Matraxia ha anche ribadito quanto affermato dal medico legale Mauro Bacci: le arterie intercostali scorrono in una zona protetta, e non avrebbero potuto essere raggiunte dalle coltellate. E ulteriori analisi sulle cellule vicine alle ferite avrebbero potuto stabilire se Pamela (foto) le avesse ricevute da viva o meno». L’avvocato Gramenzi ha invece puntato l’attenzione sul collaboratore di giustizia Vincenzo Marino, che alla procura ha parlato del rapporto sessuale che Oseghale avrebbe avuto con la ragazza nella mansarda, dopo che lei aveva preso l’eroina. Il legale ha ricordato i benefici economici e carcerari che derivano dal programma di protezione, nel quale Marino vuole rientrare. Ha ricordato i suoi numerosi precedenti penali con la criminalità organizzata, ha prodotto numerose sentenze della Cassazione su processi nei quali aveva testimoniato.

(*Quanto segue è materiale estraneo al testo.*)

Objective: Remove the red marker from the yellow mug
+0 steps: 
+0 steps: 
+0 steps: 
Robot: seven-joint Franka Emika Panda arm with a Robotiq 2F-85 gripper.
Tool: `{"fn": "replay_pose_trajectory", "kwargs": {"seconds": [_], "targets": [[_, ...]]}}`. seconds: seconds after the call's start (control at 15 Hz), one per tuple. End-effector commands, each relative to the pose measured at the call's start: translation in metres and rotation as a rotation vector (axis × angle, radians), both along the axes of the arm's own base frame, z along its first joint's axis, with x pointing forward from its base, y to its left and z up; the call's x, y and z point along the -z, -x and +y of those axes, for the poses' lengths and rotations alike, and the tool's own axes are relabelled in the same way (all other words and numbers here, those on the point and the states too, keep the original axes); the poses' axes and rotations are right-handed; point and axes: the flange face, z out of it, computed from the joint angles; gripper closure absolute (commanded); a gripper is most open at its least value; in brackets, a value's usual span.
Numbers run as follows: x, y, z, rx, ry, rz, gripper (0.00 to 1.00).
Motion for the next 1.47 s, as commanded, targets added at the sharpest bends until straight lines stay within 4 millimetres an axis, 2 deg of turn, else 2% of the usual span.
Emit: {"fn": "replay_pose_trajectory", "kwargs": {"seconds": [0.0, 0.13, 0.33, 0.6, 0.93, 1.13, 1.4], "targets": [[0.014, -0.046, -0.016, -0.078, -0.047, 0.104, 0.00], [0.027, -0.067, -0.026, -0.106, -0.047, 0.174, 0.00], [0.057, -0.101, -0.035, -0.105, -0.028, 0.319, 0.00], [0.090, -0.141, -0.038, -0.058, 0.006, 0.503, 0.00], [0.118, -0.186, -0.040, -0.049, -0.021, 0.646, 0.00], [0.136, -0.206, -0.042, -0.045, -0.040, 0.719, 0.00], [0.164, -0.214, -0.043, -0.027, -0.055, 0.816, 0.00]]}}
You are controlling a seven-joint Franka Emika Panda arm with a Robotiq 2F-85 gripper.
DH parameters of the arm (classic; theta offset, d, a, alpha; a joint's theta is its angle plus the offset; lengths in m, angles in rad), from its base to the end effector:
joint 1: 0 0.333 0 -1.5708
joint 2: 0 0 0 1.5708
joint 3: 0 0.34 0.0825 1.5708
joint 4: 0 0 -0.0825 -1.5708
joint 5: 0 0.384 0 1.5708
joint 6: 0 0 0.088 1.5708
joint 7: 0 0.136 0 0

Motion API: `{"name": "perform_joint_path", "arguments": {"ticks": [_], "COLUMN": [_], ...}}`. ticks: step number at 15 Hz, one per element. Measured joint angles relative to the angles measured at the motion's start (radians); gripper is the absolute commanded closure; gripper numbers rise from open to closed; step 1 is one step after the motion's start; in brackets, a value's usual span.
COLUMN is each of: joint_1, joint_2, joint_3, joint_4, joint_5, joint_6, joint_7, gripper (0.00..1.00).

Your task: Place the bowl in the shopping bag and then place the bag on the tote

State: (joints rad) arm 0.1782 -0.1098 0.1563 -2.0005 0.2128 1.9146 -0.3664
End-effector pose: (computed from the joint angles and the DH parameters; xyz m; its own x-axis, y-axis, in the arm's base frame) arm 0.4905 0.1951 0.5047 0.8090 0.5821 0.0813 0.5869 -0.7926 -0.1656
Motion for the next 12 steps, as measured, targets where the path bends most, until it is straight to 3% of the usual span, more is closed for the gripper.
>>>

«Quando il tribunale segue la versione di Marino, la Cassazione annulla la sentenza, quando non la segue la conferma, è ritenuto inattendibile. Ha ironizzato su quanto e come Oseghale e Marino potessero parlare in carcere, detenuti in celle diverse, discutendo anche di dettagli sul macabro omicidio e sulla mafia nigeriana. «Abbiamo commesso un errore lasciando a Oseghale i documenti del processo – ha aggiunto –. L’informazione sui nei di Pamela, usata per dimostrare che Marino dice la verità, risulta da una cartella clinica della comunità che era agli atti».

Sull’overdose, Gramenzi ha ricordato che l’eroina era ancora nel sangue, stava facendo effetto: «Non si può escludere la morte per overdose, o che Oseghale l’abbia creduta morta». Per questo il difensore ha concluso chiedendo l’assoluzione per la violenza sessuale, di cui non ci sarebbe alcuna prova, l’assoluzione dall’accusa di omicidio o in subordine la derubricazione in morte come conseguenza di altro reato.